Since the country had been spending precious foreign exchange of the massive order of 160 billion dollars annually on oil imports, the soft crude price now prevailing in the global market would enable India to save at least 50 billion dollars in a year, provided there is no massive import volume to cater to the insatiable appetite for oil by domestic users, individuals as well as industry. Alternatively, the authorities could broad-base recovery techniques in the existing oil wells of national oil companies such as ONGC, OIL and GAIL, both onshore and offshore, making ample use of the slack in the oilfield service companies (OFS) which must perforce have to renew contracts on their existing rigs at markedly lower rates. This is also an opportune time for upstream oil companies to aggressively step up production of oil and gas. It is no wonder that Secretary, Ministry of Petroleum and Natural Gas, Saurabh Chandra told a partnership summit under the umbrella of CII and the Ministry of External Affairs recently that the government is working on a renewed bid to promote exploration activities in the country’s oil and gas sector. He said in the last couple of months, the government has taken several steps to augment “activities in exploration including a reassessment of the hydrocarbon potentials in the country, putting in place a plan to survey all sedimentary basins at a cost of Rs 6000 crore and framing a transparent extension policy for the pre-NELP (New Exploration Licensing Policy) fields”.
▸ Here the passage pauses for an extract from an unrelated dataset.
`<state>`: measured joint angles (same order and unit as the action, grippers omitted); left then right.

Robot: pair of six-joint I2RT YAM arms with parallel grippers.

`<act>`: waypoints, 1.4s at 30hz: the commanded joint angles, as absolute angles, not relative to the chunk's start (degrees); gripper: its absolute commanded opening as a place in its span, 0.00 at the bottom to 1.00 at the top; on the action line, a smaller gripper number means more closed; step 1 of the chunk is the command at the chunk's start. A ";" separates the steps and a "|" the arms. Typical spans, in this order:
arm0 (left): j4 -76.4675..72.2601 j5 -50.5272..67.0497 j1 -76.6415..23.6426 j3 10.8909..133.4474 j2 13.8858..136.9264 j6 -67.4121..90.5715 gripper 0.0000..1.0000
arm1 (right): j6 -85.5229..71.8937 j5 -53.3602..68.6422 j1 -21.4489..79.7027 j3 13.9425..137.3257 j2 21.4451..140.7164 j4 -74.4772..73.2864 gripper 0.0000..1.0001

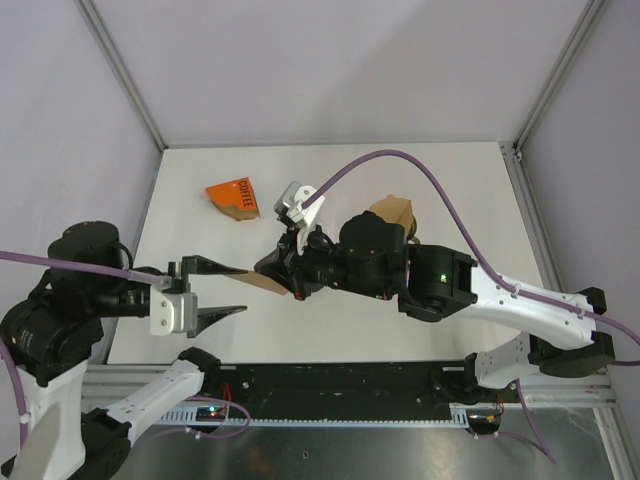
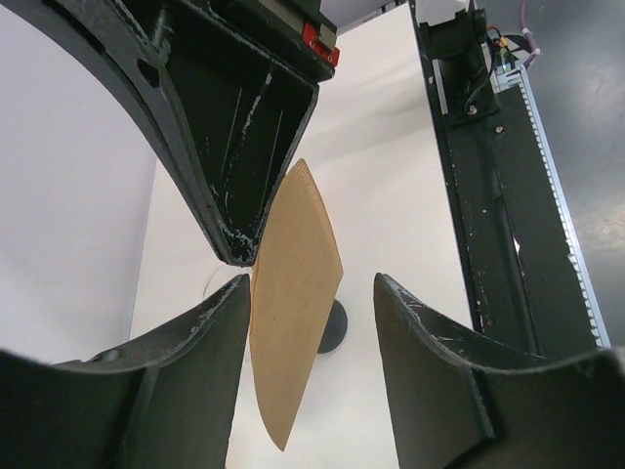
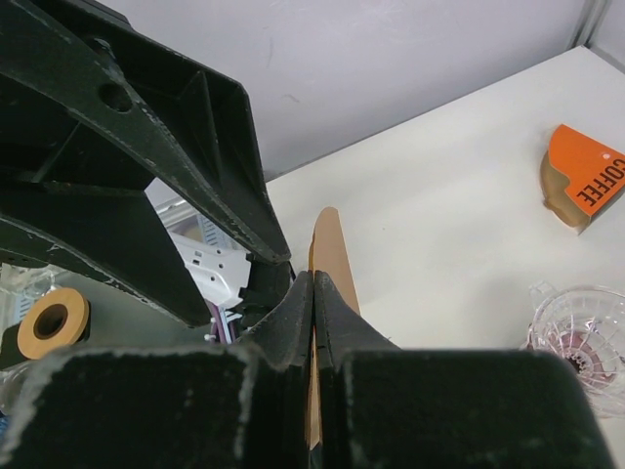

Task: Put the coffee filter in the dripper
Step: Place the coffee filter in the coffee dripper.

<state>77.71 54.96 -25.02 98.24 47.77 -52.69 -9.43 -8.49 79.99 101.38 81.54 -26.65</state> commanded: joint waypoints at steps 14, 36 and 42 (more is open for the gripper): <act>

Alongside, using the drastic cut in oil import bill due to the decline in crude oil prices, the country should seize the opportunity to step up generation of renewable energy as this promises to stem, if not stop the massive drain on foreign exchange reserves entailed in the import of oil, gas and coal. The current installed renewable capacity will need to go and grow manifold for the country to move to 15 per cent of energy by 2020. As the initial cost of funding these unconventional sources of energy such as solar, wind, water and biomass are quite expensive with their sale price for users pegged quite high, efforts need to be stepped up by the authorities of the Ministry of Non-Conventional & Renewable Sources of Energy to redouble the gains from this source of unpolluted energy for ecological balance and to keep India’s eco system undefiled by noxious fuels.
The Prime Minister Narendra Modi’s ambition of building 100 smart cities cannot be easy in the absence of due focus on fostering alternative transportation fuel options that range from gas, ethanol, methanol to suitable electric power at a time when crude oil prices are on the wane and offering immense possibilities to explore and exploit. With over 70 per cent of the consumption being diesel, the highly-polluting and costly fuel, by the transportation sector mostly heavy duty trucks crisscrossing the country, it is time India plumped for introducing more and more flexi-fuel vehicles that are run on a medley of compressed natural gas, diesel, ethanol, petrol and methanol.
For home consumption of electricity too, the time has come to go in for conserving precious power by opting for LED bulbs with the Prime Minister Mr. Modi recently launching a scheme for LED bulb distribution under Domestic Efficient Lighting Programme (DELP) and a National Programme for LED-based Home and Street Lighting. The country needs more such initiatives to solve Its myriad energy needs capitalizing on the recent bonanza being bestowed upon us by the fortuitous fall in the global crude prices, energy experts assert. There is synergy in energy if only we use innovation and ingenuity.